1 STEVE CROPPER & OTIS REDDING, (Sittin’ On) The Dock of the Bay, on THE DOCK OF THE BAY (Volt/Atco 1968). Redding tragically died in a plane crash in December 1967, just two days after he finished recording “(Sittin’ On) The Dock of the Bay,” so the song was released posthumously on January 8, 1968. Marc Myers, Then I Watch ‘Em Roll Away Again, WALL ST. J. (Jan. 3, 2013 6:20 PM), http://www.wsj.com/articles/SB10001424127887323320404578213 633398825300. It later won the 1968 Grammy Awards for the Best Rhythm & Blues Male Vocal Performance and the Best Rhythm & Blues Song. RockPopInfo Song Facts: (Sittin’ On) The Dock of the Bay, ROCKPOPINFO, http://www.rockpopinfo.com/songs/sittin-on-the-dock-ofthe-bay--2/song-facts (last visited Aug. 2, 2016).
If the site was last visited on August 2, 2016, it seems that the opinion has been waiting to be published for a while.  What am I missing appellate clerks?
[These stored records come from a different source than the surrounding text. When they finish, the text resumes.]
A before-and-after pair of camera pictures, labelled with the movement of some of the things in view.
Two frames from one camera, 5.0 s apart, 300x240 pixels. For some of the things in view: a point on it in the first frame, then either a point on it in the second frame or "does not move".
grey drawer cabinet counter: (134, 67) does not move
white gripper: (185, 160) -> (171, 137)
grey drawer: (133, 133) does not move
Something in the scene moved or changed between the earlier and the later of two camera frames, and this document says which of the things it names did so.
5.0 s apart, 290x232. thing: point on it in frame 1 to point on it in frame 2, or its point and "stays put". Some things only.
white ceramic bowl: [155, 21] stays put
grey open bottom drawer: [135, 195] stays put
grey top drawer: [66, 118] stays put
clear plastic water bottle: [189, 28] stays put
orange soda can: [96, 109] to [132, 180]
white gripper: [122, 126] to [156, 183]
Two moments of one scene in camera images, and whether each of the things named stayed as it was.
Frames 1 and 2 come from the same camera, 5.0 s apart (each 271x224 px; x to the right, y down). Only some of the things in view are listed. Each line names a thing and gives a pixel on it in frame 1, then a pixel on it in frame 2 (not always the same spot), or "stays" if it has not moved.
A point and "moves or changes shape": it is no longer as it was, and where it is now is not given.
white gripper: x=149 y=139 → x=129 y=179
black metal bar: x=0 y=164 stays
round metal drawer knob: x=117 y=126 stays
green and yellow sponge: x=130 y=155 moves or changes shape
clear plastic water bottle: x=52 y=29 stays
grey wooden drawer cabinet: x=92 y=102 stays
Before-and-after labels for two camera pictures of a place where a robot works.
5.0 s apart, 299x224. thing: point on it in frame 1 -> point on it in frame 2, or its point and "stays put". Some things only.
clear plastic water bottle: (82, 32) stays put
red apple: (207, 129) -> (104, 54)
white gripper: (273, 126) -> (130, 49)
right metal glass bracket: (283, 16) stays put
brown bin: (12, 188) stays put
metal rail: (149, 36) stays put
Hat Tip: Stephen Ludovici at Jones Walker

Tuesday, March 07, 2017

Baseball case moves to defense case

The government has rested after 6 weeks.  Now it's to the defense.  From the AP:
Two Texas Rangers executives testified Tuesday they never discussed bringing Cuban ballplayers to the U.S. illegally with a Florida sports agent on trial for allegedly smuggling players from the communist-governed island.
Rangers General Manager Jon Daniels and assistant GM Mike Daly told a jury they never knew that outfielder Leonys Martin planned to cross the U.S. border in Texas illegally and never talked about it with Martin's agent, Bartolo Hernandez.
"Absolutely not," Daly said under questioning from Hernandez attorney Daniel Rashbaum.

Monday, March 06, 2017

Supreme Court affirms 11th Circuit in Beckles

This was the vagueness challenge to the career offender guideline. Both the defendant and the government agreed that the guideline provision was vague and that the 11th should be reversed.  The Court had to appoint a lawyer to argue the contrary position, and ruled unanimously for that position:  Justice Thomas starts his majority opinion this way:
At the time of petitioner’s sentencing, the advisory Sentencing Guidelines included a residual clause defining a “crime of violence” as an offense that “involves conduct that presents a serious potential risk of physical injury to another.” United States Sentencing Commission, Guidelines Manual §4B1.2(a)(2) (Nov. 2006) (USSG).   This Court held in Johnson v. United States, 576 U. S. ___ (2015), that the identically worded residual clause in the Armed Career Criminal Act of 1984 (ACCA), 18 U.S.C. §924(e)(2)(B), was unconstitutionally vague. Petitioner contends that the Guidelines’ residual clause is also void for vagueness.  Because we hold that the advisory Guidelines are not subject to vagueness challenges under the Due Process Clause, we reject petitioner’s argument.